*Instructions to follow*. Write out, word for word, the part of the listing below that opens with the line containing "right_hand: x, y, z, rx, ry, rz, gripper" and closes with the line containing "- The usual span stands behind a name", keeping both of those lines and adding no others.

******

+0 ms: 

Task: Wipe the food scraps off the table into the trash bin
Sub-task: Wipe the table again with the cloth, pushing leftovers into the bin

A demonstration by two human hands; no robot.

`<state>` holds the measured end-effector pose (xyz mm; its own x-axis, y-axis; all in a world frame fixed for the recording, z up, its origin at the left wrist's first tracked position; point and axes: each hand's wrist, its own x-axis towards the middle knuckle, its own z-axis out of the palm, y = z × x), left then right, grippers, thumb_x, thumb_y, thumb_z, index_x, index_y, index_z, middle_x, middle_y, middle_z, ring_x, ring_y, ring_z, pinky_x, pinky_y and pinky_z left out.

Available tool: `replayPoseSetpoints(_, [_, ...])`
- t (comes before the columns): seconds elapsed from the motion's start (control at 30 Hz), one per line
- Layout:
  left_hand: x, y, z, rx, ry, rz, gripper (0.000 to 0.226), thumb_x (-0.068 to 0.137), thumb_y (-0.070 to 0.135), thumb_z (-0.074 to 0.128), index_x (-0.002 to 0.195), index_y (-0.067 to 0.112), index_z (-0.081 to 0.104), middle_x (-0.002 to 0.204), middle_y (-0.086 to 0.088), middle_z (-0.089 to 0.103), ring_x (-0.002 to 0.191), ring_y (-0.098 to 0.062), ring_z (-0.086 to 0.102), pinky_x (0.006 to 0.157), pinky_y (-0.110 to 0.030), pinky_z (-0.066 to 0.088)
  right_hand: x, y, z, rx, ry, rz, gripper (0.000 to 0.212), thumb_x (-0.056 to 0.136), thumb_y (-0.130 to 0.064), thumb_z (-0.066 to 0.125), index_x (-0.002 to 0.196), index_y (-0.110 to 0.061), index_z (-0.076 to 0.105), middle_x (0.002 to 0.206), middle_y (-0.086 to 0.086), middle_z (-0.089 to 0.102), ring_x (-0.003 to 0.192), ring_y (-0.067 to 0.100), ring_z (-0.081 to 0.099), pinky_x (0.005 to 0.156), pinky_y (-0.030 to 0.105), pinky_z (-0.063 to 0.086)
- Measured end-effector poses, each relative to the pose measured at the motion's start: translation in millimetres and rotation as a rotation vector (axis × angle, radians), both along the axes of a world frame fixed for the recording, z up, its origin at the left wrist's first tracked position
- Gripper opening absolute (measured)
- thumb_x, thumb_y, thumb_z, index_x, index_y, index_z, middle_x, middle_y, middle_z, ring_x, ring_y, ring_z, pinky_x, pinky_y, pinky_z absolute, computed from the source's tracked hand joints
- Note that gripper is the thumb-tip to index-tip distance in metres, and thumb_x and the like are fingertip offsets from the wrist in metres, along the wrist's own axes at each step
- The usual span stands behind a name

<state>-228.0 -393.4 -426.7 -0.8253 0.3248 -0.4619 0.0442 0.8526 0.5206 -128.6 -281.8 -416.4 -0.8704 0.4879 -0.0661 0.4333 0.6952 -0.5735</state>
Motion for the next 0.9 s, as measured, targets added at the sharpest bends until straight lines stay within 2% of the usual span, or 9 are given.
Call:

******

*Task output*.
  right_hand: x, y, z, rx, ry, rz, gripper (0.000 to 0.212), thumb_x (-0.056 to 0.136), thumb_y (-0.130 to 0.064), thumb_z (-0.066 to 0.125), index_x (-0.002 to 0.196), index_y (-0.110 to 0.061), index_z (-0.076 to 0.105), middle_x (0.002 to 0.206), middle_y (-0.086 to 0.086), middle_z (-0.089 to 0.102), ring_x (-0.003 to 0.192), ring_y (-0.067 to 0.100), ring_z (-0.081 to 0.099), pinky_x (0.005 to 0.156), pinky_y (-0.030 to 0.105), pinky_z (-0.063 to 0.086)
- Measured end-effector poses, each relative to the pose measured at the motion's start: translation in millimetres and rotation as a rotation vector (axis × angle, radians), both along the axes of a world frame fixed for the recording, z up, its origin at the left wrist's first tracked position
- Gripper opening absolute (measured)
- thumb_x, thumb_y, thumb_z, index_x, index_y, index_z, middle_x, middle_y, middle_z, ring_x, ring_y, ring_z, pinky_x, pinky_y, pinky_z absolute, computed from the source's tracked hand joints
- Note that gripper is the thumb-tip to index-tip distance in metres, and thumb_x and the like are fingertip offsets from the wrist in metres, along the wrist's own axes at each step
- The usual span stands behind a name

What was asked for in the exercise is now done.